Além das homenagens do lado de dentro, o PP instalou um banner gigante do lado de fora do prédio, que trazia apenas o rosto de Ana Amélia e a inscrição "Bem-vindos à pré-convenção do PP".
Apesar de só agora apresentar a pré-candidatura de Ana Amélia, desde o início do no, quando recebeu a confirmação da jornalista de que aceitava disputar o Senado, o PP dá prioridade ao seu nome, pois considera que tem condições de vencer. O PP também decidiu não apresentar candidato para concorrer ao governo estadual. Apesar do otimismo do partido, o páreo será duro. Os concorrentes são o senador Paulo Paim (PT), que busca a reeleição, e o ex-governador Germano Rigotto (PMDB).
Alianças
O PP deve decidir nos próximos dias qual rumo tomará na eleição. O aliado preferencial é o PSDB, pois o partido já integra a administração da governadora Yeda Crusius, que concorre à reeleição. O acordo, porém, vem emperrando nas condições colocadas pelo PP, que inclui a extensão da aliança à chapa proporcional. Os tucanos refutam a possibilidade por temerem redução significativa em suas bancadas.

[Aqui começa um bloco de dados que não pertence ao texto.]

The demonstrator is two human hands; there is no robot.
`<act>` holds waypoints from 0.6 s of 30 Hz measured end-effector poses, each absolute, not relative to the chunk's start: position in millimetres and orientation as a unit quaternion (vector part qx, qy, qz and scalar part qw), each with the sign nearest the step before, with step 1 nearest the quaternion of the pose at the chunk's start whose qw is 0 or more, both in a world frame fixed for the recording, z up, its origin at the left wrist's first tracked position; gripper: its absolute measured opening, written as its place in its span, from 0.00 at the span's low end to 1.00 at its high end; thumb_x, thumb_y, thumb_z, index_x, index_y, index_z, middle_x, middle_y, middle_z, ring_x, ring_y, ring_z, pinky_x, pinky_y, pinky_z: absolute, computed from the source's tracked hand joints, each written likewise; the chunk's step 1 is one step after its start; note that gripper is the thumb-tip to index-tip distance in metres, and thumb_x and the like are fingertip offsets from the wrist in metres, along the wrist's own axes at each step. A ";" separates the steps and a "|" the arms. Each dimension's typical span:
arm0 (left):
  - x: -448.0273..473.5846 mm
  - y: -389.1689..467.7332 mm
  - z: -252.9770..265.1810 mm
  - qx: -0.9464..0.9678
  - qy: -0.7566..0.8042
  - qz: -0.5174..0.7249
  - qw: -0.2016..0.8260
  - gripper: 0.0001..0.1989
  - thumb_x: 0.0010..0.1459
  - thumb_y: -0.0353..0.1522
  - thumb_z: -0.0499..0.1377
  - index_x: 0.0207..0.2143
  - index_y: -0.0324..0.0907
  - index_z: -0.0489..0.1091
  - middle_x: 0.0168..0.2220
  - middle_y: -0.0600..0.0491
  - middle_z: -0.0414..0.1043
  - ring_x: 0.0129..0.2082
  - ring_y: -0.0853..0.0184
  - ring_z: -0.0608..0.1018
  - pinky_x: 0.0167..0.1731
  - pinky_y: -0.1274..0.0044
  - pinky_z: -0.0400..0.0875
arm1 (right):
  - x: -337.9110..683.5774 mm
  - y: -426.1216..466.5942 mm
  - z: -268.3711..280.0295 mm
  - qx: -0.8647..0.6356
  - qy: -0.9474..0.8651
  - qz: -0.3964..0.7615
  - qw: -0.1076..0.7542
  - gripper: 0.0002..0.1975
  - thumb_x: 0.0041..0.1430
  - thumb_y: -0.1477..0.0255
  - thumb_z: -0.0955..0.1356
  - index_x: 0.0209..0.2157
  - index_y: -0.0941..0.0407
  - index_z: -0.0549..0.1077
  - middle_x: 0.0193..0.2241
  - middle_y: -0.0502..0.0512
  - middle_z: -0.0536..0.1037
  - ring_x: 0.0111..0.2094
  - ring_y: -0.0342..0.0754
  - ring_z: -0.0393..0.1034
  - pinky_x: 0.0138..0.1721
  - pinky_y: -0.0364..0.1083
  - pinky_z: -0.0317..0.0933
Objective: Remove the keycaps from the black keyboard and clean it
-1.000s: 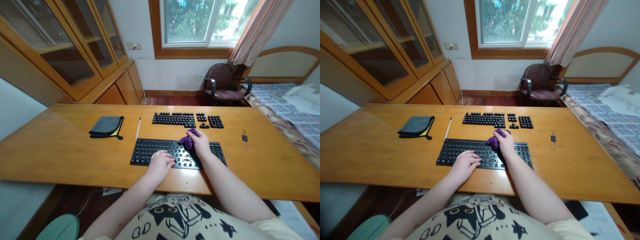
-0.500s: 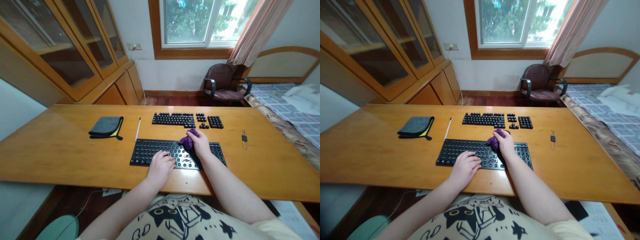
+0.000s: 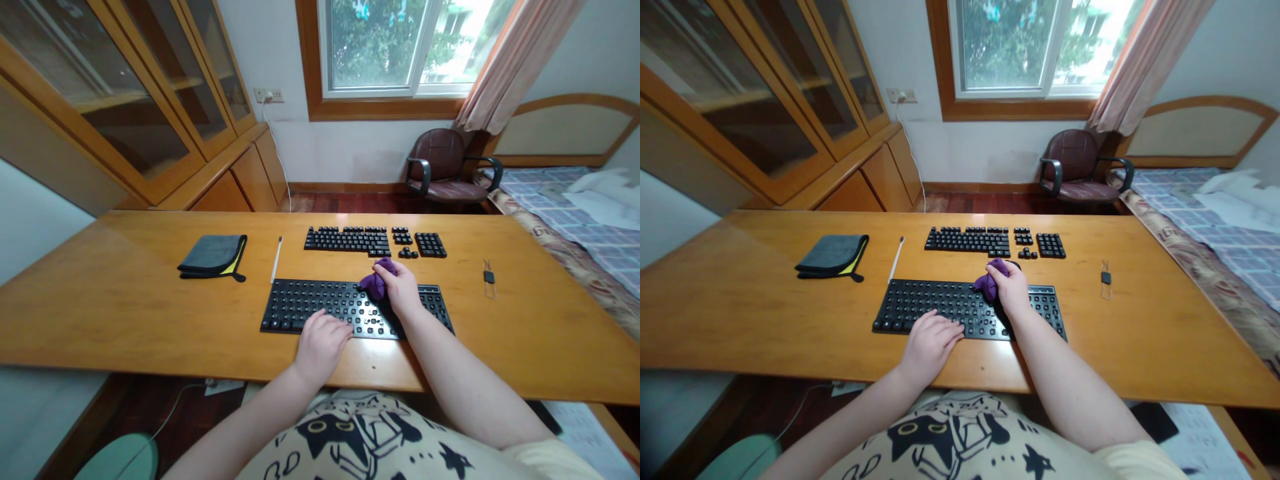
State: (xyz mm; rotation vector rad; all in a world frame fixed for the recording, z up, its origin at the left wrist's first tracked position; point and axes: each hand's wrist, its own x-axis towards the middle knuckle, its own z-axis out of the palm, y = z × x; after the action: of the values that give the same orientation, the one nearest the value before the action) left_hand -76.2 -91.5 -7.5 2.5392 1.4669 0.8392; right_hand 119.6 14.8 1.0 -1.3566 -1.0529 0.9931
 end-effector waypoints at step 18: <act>-76.8 -106.1 -10.5 0.835 0.498 0.235 0.009 0.12 0.58 0.30 0.54 0.43 0.46 0.73 0.48 0.49 0.72 0.54 0.57 0.67 0.55 0.60 0.60 | 118.1 13.5 3.5 -0.574 -0.447 0.424 0.540 0.20 0.42 0.57 0.72 0.34 0.57 0.77 0.28 0.55 0.76 0.32 0.51 0.69 0.39 0.52 0.65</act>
State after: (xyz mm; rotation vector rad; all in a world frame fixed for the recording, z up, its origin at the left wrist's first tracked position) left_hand -76.8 -106.1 -10.5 2.6081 1.5538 0.7330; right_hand 118.1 13.5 3.5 -1.3645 -1.0616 1.0073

Apesar de o PP ser pretendido ainda por PSB, PTB e PMDB, o fato de, na última sexta-feira, ter decidido ampliar em uma semana o prazo para que os tucanos lhe dêem uma resposta sobre os termos da coligação (o prazo inicial terminava na própria sexta), está sendo avaliado por lideranças dos outros partidos como um indicativo de que fechará o acordo com o PSDB.